--- ACTIVITY ---
Within the listing below, count the lines that have the string "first". Answer with that number only.

--- SOURCE DATA ---
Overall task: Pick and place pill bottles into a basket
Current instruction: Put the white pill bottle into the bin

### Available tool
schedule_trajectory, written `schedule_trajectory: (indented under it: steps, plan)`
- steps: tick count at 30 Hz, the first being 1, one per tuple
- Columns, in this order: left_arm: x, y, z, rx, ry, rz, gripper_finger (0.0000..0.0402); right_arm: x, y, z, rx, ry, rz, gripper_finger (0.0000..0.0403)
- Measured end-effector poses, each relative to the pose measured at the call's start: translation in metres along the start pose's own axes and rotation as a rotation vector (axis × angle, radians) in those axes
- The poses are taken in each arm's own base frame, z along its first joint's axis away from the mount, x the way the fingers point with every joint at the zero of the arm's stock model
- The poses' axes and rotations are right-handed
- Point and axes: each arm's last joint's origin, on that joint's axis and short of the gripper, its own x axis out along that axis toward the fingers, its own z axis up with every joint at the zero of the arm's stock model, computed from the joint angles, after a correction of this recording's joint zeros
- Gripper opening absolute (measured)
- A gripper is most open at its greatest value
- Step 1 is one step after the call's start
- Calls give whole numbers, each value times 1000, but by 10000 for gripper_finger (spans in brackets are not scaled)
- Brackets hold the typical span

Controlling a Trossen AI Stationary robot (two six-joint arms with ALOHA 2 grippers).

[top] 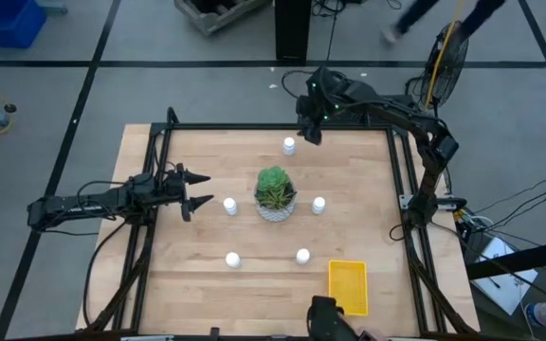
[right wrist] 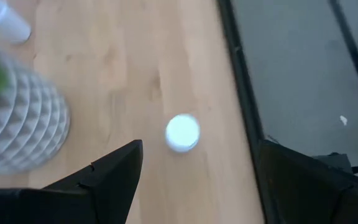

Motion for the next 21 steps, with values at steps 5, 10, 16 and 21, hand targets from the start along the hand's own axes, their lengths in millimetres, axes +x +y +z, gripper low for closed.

--- WRITTEN ANSWER ---
2